> _What the task requires_
Reproduce the listing below without any change.

┌──

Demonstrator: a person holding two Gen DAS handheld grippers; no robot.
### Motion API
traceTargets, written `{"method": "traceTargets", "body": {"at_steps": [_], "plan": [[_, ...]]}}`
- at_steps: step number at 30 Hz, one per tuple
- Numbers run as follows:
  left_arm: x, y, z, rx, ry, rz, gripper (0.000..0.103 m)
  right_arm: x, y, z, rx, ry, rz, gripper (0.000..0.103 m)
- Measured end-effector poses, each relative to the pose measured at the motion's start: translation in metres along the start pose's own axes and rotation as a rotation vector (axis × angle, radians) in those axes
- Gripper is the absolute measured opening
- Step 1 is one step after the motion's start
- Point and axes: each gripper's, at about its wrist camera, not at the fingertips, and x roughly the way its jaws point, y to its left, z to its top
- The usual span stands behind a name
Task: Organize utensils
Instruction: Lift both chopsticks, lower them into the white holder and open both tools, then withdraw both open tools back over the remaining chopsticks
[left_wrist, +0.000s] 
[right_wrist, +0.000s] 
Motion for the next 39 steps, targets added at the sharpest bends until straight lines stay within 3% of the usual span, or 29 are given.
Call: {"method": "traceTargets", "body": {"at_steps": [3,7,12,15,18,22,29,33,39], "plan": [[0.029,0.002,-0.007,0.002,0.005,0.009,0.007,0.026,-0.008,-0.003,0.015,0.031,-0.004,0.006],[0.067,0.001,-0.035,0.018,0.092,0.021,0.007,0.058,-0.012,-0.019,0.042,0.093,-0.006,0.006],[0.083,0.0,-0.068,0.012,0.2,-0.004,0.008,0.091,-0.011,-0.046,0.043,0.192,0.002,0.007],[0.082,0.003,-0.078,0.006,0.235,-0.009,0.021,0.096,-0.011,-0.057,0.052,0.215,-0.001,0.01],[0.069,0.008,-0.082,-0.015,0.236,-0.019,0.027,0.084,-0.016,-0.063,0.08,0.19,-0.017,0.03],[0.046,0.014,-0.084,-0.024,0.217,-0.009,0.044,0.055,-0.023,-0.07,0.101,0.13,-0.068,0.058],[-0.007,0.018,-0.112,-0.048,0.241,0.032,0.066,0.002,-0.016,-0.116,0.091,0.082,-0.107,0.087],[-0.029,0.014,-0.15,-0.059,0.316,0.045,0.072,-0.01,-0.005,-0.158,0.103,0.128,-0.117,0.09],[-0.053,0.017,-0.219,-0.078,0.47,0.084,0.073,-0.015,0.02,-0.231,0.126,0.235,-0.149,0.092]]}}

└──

> _Solved problem_
Demonstrator: a person holding two Gen DAS handheld grippers; no robot.
### Motion API
traceTargets, written `{"method": "traceTargets", "body": {"at_steps": [_], "plan": [[_, ...]]}}`
- at_steps: step number at 30 Hz, one per tuple
- Numbers run as follows:
  left_arm: x, y, z, rx, ry, rz, gripper (0.000..0.103 m)
  right_arm: x, y, z, rx, ry, rz, gripper (0.000..0.103 m)
- Measured end-effector poses, each relative to the pose measured at the motion's start: translation in metres along the start pose's own axes and rotation as a rotation vector (axis × angle, radians) in those axes
- Gripper is the absolute measured opening
- Step 1 is one step after the motion's start
- Point and axes: each gripper's, at about its wrist camera, not at the fingertips, and x roughly the way its jaws point, y to its left, z to its top
- The usual span stands behind a name
Task: Organize utensils
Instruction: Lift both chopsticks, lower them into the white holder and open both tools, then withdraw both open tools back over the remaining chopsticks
[left_wrist, +0.000s] 
[right_wrist, +0.000s] 
Motion for the next 39 steps, targets added at the sharpest bends until straight lines stay within 3% of the usual span, or 29 are given.
Call: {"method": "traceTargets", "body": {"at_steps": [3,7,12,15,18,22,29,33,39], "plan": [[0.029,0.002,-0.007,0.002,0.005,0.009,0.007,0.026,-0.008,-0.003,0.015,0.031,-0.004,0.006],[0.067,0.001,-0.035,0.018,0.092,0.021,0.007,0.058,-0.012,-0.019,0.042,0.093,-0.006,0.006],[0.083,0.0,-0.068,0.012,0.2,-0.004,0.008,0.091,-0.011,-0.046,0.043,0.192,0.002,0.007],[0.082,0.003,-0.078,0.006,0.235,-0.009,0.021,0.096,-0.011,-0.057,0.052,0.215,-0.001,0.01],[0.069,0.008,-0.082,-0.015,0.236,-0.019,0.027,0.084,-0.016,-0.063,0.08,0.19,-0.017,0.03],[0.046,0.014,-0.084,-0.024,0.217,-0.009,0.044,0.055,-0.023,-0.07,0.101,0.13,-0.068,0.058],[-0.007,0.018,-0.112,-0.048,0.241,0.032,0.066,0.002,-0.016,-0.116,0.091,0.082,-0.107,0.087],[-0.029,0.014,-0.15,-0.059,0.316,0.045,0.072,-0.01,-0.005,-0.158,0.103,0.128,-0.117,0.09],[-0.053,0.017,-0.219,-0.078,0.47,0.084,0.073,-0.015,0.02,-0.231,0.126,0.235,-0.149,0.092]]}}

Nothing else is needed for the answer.